■ YOUR GOAL
Scan the entries below for the word "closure" and copy every line where it turns up.

■ EXTRACTED INFORMATION
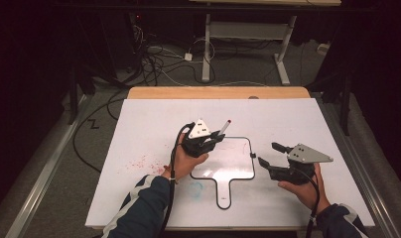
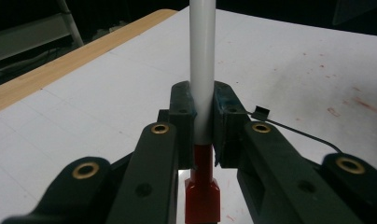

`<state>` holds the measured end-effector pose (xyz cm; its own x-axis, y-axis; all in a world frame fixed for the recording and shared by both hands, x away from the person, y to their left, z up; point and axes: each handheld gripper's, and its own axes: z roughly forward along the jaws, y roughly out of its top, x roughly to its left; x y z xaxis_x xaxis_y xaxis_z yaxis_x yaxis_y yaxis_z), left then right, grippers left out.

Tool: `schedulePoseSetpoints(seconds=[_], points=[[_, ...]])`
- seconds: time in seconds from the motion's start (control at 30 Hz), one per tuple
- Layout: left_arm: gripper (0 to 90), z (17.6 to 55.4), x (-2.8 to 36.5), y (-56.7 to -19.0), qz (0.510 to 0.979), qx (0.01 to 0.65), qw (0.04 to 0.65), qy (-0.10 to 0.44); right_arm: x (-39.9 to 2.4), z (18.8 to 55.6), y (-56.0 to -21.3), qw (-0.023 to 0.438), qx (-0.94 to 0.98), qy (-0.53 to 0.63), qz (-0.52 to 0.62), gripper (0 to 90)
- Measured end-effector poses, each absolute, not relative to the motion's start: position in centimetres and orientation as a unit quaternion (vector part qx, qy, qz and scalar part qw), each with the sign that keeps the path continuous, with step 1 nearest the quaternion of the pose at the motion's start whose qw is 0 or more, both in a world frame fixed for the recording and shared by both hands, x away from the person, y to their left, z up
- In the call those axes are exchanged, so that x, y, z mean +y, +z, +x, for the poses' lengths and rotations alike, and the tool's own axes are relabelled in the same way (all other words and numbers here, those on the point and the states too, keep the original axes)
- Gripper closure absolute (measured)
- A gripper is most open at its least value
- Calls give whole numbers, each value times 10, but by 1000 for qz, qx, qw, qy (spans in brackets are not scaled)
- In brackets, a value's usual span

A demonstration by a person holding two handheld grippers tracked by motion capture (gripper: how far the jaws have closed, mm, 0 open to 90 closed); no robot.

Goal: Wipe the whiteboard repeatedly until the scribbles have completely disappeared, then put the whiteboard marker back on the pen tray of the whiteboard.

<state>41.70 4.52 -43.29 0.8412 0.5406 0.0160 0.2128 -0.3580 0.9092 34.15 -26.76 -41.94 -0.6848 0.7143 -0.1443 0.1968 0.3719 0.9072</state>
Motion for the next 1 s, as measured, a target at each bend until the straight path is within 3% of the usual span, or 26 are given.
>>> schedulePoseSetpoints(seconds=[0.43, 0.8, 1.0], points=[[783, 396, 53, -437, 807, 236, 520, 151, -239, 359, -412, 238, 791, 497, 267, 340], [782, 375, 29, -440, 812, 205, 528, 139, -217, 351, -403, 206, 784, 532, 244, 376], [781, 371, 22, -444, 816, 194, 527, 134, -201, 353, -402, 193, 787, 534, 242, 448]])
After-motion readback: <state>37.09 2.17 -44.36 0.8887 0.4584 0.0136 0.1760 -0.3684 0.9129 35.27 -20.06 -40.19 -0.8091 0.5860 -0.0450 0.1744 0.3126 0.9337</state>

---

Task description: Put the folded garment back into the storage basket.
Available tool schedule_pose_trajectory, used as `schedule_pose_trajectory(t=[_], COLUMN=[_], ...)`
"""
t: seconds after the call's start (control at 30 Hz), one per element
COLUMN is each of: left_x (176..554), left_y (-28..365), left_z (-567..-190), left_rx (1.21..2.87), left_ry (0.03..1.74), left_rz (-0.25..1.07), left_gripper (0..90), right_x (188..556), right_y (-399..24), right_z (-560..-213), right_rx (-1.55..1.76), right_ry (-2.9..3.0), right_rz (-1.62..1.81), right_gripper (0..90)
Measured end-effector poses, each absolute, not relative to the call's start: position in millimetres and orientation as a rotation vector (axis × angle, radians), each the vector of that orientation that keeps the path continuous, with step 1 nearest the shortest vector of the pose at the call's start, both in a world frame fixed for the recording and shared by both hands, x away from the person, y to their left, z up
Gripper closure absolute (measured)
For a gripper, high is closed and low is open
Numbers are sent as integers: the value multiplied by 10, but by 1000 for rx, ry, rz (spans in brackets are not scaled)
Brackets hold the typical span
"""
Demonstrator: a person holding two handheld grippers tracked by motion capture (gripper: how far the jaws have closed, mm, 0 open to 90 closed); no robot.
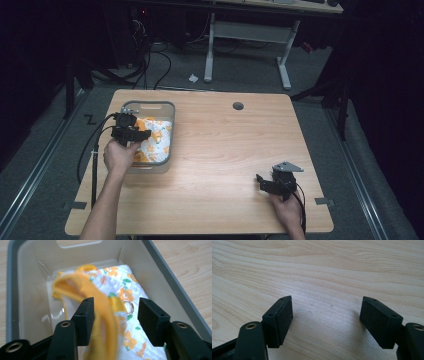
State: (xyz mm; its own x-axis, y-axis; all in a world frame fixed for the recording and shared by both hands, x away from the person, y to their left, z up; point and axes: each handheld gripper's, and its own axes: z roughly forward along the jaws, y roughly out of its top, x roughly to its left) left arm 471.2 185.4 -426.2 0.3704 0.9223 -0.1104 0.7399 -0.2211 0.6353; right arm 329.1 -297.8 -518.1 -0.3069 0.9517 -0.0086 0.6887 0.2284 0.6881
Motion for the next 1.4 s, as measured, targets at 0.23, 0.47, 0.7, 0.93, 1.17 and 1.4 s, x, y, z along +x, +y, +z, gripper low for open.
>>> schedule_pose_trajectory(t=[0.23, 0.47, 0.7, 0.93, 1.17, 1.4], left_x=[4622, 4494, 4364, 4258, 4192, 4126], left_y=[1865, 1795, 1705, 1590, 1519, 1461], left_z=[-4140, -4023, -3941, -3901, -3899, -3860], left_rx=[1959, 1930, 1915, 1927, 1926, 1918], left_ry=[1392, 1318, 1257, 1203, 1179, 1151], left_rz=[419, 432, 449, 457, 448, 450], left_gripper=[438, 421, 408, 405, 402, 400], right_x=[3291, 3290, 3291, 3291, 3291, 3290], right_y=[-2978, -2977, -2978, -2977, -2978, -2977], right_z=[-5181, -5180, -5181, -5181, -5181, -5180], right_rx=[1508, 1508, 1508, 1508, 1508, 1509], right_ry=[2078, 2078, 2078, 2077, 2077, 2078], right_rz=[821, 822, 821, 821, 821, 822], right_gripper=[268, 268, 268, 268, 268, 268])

■ ANSWER FOR THIS EXERCISE
- Gripper closure absolute (measured)
Gripper closure absolute (measured)

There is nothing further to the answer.